WASHINGTON – U.S. auto factories produced fewer goods in June than the previous month, and overall factory production was flat. It marked the third straight month of weak output slowed by supply chain disruptions caused by the Japan crisis.
The Federal Reserve reported Friday that factory production was unchanged last month following a tiny 0.1 percent rise in May. The May data were revised down from an initial 0.4 percent increase.
Auto production fell 2.0 percent in June, after declines in May and April. U.S. automakers have had trouble getting component parts out of Japan in the months after the March 11 earthquakes and tsunami.
Overall industrial production was up 0.2 percent in June. Gains in mining and utilities offset the declines in the factory sector. Industrial production has risen nearly 11.5 percent since a recession low in June 2009. But even with the gains, it remains 7.6 percent below its pre-recession peak reached in September 2007.

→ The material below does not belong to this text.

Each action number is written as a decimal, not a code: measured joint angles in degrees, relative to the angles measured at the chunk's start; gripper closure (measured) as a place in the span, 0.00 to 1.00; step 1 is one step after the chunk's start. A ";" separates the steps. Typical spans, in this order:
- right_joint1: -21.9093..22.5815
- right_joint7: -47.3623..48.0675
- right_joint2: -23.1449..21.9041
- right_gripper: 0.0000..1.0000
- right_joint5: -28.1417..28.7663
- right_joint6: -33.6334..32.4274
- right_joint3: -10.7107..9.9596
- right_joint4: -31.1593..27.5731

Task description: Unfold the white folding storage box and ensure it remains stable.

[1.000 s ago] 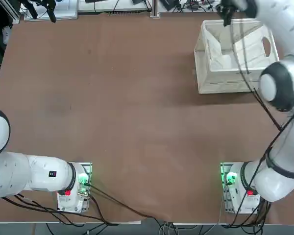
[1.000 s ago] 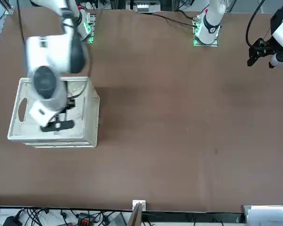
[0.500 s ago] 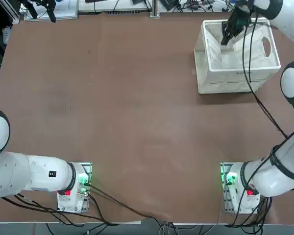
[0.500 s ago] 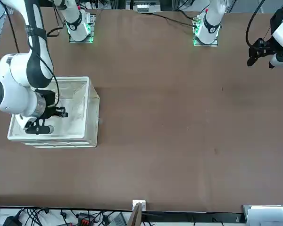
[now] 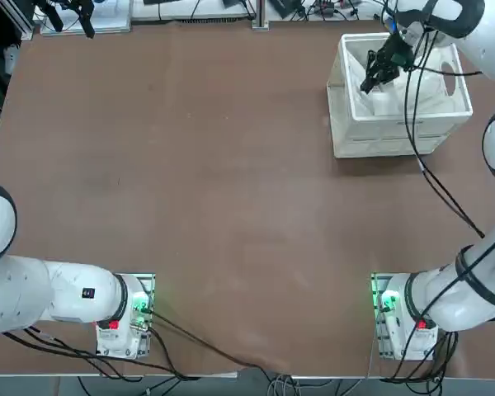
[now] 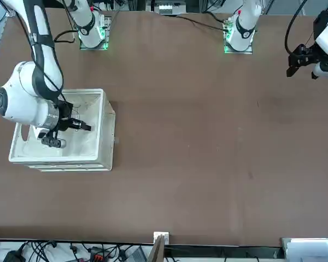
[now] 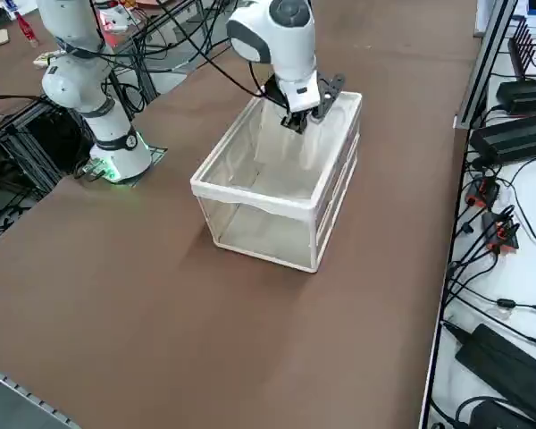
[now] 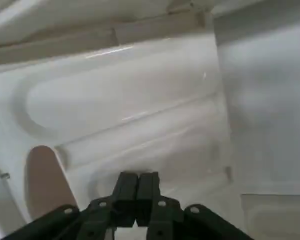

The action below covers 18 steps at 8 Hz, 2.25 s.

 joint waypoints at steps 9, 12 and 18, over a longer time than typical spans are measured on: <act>-0.30 -8.16 -0.12 0.98 24.48 4.47 -0.07 -7.51; -0.64 -7.98 -2.94 0.98 0.88 4.50 -3.15 -6.53; -1.80 4.32 -1.02 0.98 -39.53 2.15 -7.57 -7.41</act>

Stocks were mixed in early-morning trading. The Dow Jones industrial average dropped 15 points, the S&P 500 was flat, and the Nasdaq composite index made modest gains.
A separate report showed that manufacturing activity in the New York region remained subdued. The New York Federal Reserve's Empire State manufacturing index posted a negative 3.76 reading.
Still, it was better than the negative 7.79 reading in June. Peter Newland, an economist at Barclays Capital Research, said the modest improvement suggests manufacturing should rebound in the July-September quarter "following the temporary hit to auto production" stemming from the Japan supply disruptions.
The auto parts shortage is having a direct impact on consumers. The Labor Department reported that Americans paid more for cars, clothing and hotel stays in June. Overall inflation fell for the first time in a year, but only because of a steep drop in gasoline prices. So-called core prices, which exclude volatile food and energy costs, rose.
Factory output was up at an annual rate of just 0.2 percent for the April-June quarter, the weakest showing for any quarter since the recession ended two years ago. Auto production is largely dragging down the overall sector. Autos and parts production fell at an annual rate of 16.4 percent in the April-June quarter. That followed a 29.2 percent gain in the previous three months.
U.S. manufacturers in the auto and electronics industries depend on Japanese companies for component parts.
In congressional testimony this week, Federal Reserve Chairman Ben Bernanke said he expected factory output to rebound in coming months as the supply disruptions ease.
Manufacturing has been one of the strongest areas of the economy since the recession ended in June 2009. U.S. factories have seen a boost from rising domestic and strong growth in exports. A weaker dollar, which makes U.S. goods more competitive overseas, has fueled foreign demand.
Factory activity expanded at a faster rate in June than in May, according to the Institute for Supply Management's closely watched manufacturing index.
Still, the economy is growing at too weak a pace to drive down the high unemployment rate, which rose to 9.2 percent in June. Most economists forecast that growth was roughly 2 percent in the first half of the year.
The economy would need to grow 5 percent for a whole year to bring down the unemployment rate by one percentage point. Economic growth of just 3 percent a year would hold the unemployment steady and keep up with population growth.